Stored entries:

*** Begin section ***

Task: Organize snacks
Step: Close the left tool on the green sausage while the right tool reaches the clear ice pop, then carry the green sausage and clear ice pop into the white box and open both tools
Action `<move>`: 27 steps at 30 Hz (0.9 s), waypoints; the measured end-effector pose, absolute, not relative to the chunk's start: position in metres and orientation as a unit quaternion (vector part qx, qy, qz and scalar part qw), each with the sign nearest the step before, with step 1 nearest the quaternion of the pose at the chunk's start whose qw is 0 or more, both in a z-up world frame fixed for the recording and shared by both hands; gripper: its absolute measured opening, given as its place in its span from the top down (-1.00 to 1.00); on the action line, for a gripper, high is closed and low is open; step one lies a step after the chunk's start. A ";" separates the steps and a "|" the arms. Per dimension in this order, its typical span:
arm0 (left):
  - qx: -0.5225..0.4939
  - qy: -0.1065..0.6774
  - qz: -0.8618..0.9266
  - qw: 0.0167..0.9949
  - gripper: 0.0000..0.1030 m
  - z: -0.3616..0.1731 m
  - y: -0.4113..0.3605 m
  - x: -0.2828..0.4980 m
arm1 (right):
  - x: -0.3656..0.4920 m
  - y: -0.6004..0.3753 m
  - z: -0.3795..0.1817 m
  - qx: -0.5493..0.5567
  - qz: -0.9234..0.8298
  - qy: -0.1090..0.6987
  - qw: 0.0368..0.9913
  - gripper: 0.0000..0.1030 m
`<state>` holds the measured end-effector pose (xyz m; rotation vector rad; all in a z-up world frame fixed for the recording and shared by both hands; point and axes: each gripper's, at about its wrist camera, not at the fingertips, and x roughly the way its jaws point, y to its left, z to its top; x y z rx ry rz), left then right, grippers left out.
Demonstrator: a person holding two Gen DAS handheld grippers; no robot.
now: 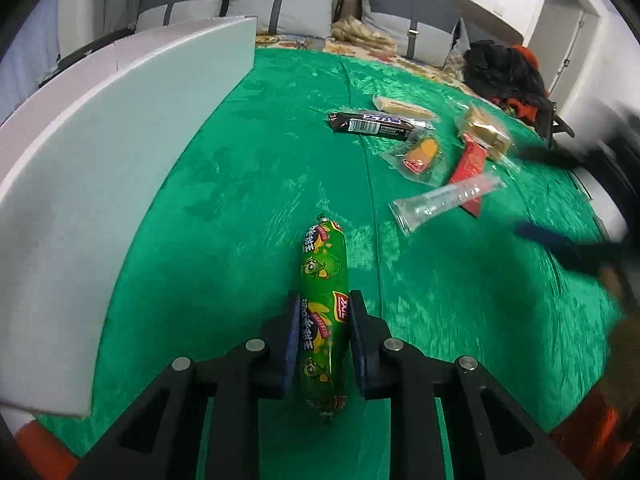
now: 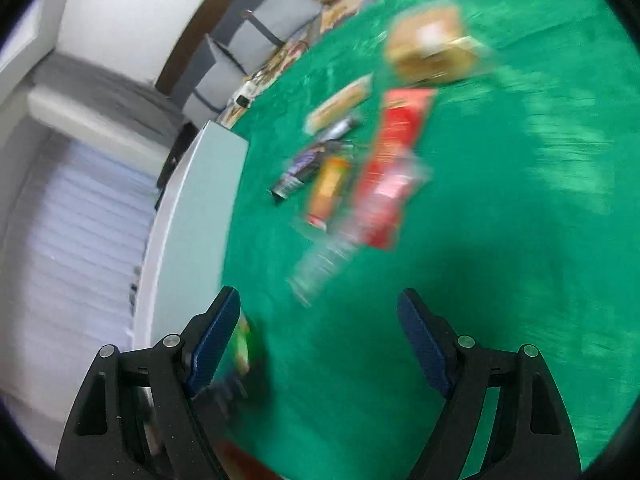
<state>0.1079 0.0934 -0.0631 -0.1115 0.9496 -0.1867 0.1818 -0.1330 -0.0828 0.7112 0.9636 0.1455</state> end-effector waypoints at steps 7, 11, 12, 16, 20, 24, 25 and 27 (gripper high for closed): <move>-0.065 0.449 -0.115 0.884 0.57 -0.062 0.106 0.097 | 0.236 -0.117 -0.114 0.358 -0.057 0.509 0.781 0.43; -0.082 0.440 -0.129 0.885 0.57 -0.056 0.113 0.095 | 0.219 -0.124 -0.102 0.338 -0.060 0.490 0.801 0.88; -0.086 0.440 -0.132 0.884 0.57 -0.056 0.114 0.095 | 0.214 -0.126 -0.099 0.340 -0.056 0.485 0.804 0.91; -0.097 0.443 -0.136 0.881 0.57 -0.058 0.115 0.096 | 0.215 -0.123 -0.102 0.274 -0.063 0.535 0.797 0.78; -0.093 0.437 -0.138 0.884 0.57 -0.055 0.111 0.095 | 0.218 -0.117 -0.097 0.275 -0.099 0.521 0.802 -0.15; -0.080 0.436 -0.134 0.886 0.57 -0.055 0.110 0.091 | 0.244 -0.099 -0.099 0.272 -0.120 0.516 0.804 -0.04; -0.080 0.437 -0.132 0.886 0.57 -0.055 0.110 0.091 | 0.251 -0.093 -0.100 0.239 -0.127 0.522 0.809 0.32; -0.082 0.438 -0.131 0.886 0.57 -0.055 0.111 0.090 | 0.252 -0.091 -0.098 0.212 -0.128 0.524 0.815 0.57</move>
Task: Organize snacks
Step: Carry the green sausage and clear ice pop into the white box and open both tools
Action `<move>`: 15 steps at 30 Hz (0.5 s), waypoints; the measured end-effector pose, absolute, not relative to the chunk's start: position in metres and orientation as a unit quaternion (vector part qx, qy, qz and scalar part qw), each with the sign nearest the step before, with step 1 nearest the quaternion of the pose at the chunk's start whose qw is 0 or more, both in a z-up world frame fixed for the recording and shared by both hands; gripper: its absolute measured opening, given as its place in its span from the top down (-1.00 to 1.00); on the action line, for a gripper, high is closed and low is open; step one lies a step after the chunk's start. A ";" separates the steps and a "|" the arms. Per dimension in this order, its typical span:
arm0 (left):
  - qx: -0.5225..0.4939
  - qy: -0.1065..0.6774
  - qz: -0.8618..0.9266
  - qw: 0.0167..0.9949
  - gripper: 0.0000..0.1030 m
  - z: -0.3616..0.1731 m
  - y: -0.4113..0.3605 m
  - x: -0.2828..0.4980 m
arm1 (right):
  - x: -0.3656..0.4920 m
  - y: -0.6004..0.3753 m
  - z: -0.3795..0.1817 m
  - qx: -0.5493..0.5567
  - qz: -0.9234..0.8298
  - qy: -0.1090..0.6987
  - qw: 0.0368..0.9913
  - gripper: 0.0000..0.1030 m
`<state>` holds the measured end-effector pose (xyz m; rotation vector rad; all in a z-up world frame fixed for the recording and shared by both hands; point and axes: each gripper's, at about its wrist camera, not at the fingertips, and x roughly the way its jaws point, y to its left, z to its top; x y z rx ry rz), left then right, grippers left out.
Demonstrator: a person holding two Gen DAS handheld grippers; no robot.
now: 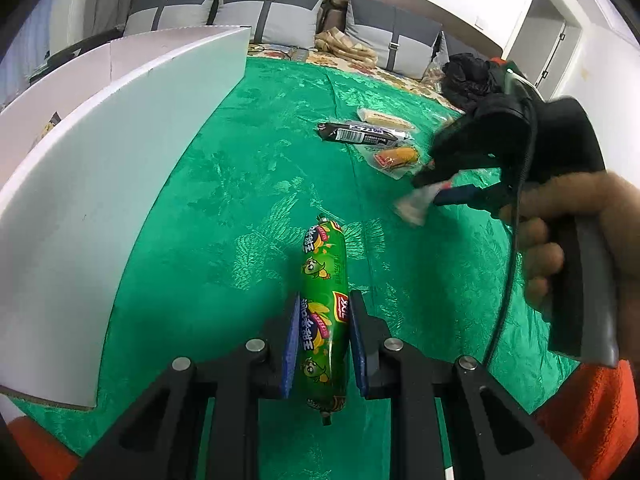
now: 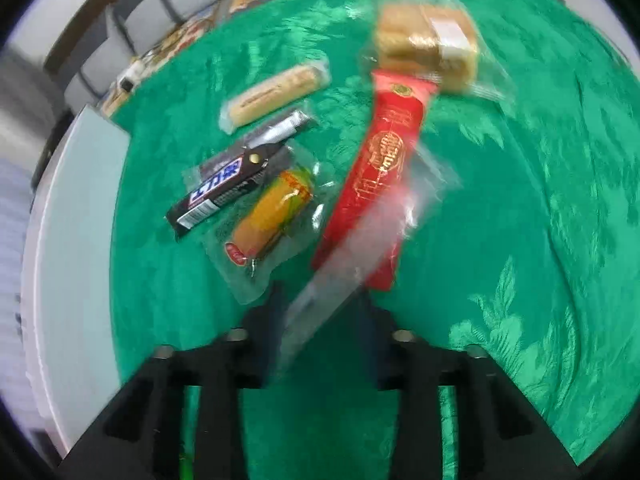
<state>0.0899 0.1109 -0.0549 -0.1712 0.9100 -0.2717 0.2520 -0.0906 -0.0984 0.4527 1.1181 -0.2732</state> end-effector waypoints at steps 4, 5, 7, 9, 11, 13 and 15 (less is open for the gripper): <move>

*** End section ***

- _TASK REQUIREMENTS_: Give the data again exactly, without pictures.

- _OUTPUT BELOW_:
Task: Organize snacks
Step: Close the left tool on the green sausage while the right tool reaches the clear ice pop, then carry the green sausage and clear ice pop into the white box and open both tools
Action `<move>`: 27 steps at 30 Hz (0.9 s), waypoints; the measured end-effector pose, absolute, not relative to the chunk's start: position in metres and orientation as a unit quaternion (vector part qx, qy, qz and scalar part qw), each with the sign nearest the step before, with step 1 nearest the quaternion of the pose at the chunk's start whose qw is 0 or more, both in a z-up world frame fixed for the recording and shared by both hands; gripper: its absolute measured opening, given as its place in its span from the top down (-1.00 to 1.00); on the action line, for a gripper, high is closed and low is open; step one lies a step after the chunk's start. A ";" separates the steps and a "|" the arms. Per dimension in this order, its typical span:
arm0 (left):
  - qx: -0.5225..0.4939
  - qy: -0.1065..0.6774
  - qz: -0.8618..0.9266
  - qw: 0.0167..0.9949
  - gripper: 0.0000..0.1030 m
  - z: -0.3616..0.1731 m
  - y: -0.4113..0.3605 m
  - x: -0.2828..0.4980 m
arm1 (right):
  - x: -0.3656..0.4920 m
  - y: -0.6004..0.3753 m
  - z: -0.3795..0.1817 m
  - qx: -0.5493..0.5567
  - qz: -0.9234..0.8298
  - qy: -0.1090..0.6987
  - qw: 0.0368..0.9913
  - gripper: 0.0000..0.1030 m
`<state>` holds the measured end-effector pose (xyz m; rotation vector rad; all in a z-up world frame fixed for the recording and shared by both hands; point and axes: each gripper's, at about its wrist camera, not at the fingertips, and x roughly the way its jaws point, y to its left, z to its top; x y z rx ry rz), left then right, grippers left out.
Demonstrator: a person holding two Gen DAS handheld grippers; no robot.
now: 
now: 
<state>0.1079 0.0934 -0.0631 -0.1115 0.9496 -0.1867 0.1818 -0.1330 -0.0828 0.7112 0.9636 0.1455</state> end-effector waypoints at steps 7, 11, 12, 16, 20, 24, 25 and 27 (gripper high for closed): <move>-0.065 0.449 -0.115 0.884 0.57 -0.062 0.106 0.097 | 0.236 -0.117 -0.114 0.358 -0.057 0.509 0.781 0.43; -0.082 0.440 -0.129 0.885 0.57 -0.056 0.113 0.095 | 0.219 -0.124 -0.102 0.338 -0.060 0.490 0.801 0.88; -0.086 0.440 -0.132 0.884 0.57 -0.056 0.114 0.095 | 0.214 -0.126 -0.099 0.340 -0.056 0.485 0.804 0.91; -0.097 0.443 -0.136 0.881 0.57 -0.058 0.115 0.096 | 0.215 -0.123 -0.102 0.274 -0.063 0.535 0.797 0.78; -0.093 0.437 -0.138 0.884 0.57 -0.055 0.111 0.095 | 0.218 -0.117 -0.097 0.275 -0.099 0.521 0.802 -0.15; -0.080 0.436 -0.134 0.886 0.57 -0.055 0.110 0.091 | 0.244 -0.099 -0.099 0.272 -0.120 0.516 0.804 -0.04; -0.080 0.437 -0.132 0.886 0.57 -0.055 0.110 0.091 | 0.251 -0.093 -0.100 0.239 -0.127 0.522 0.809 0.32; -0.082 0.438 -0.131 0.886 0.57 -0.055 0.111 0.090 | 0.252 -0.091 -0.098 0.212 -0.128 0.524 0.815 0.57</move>
Task: Organize snacks
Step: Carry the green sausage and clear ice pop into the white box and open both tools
Action `<move>`: 15 steps at 30 Hz (0.5 s), waypoints; the measured end-effector pose, absolute, not relative to the chunk's start: position in metres and orientation as a unit quaternion (vector part qx, qy, qz and scalar part qw), each with the sign nearest the step before, with step 1 nearest the quaternion of the pose at the chunk's start whose qw is 0 or more, both in a z-up world frame fixed for the recording and shared by both hands; gripper: its absolute measured opening, given as its place in its span from the top down (-1.00 to 1.00); on the action line, for a gripper, high is closed and low is open; step one lies a step after the chunk's start. A ";" separates the steps and a "|" the arms. Per dimension in this order, its typical span:
arm0 (left):
  - qx: -0.5225..0.4939
  - qy: -0.1065..0.6774
  - qz: -0.8618..0.9266
  - qw: 0.0167..0.9949
  - gripper: 0.0000..0.1030 m
  - z: -0.3616..0.1731 m
  - y: -0.4113..0.3605 m
  - x: -0.2828..0.4980 m
arm1 (right):
  - x: -0.3656..0.4920 m
  - y: -0.6004..0.3753 m
  - z: -0.3795..0.1817 m
  - qx: -0.5493..0.5567
  - qz: -0.9234..0.8298
  - qy: -0.1090..0.6987
  - qw: 0.0368..0.9913
  - gripper: 0.0000..0.1030 m
`<state>` holds the measured end-effector pose (xyz m; rotation vector rad; all in a z-up world frame fixed for the recording and shared by both hands; point and axes: each gripper's, at about its wrist camera, not at the fingertips, and x roughly the way its jaws point, y to its left, z to its top; x y z rx ry rz), left then right, grippers left out.
Demonstrator: a person holding two Gen DAS handheld grippers; no robot.
now: 
now: 
<state>0.0899 0.1109 -0.0549 -0.1712 0.9100 -0.2717 0.2520 -0.0906 -0.0984 0.4527 1.1181 -0.2732</state> end-effector waypoints at steps 4, 5, 7, 9, 11, 13 and 15 (less is open for the gripper): <move>

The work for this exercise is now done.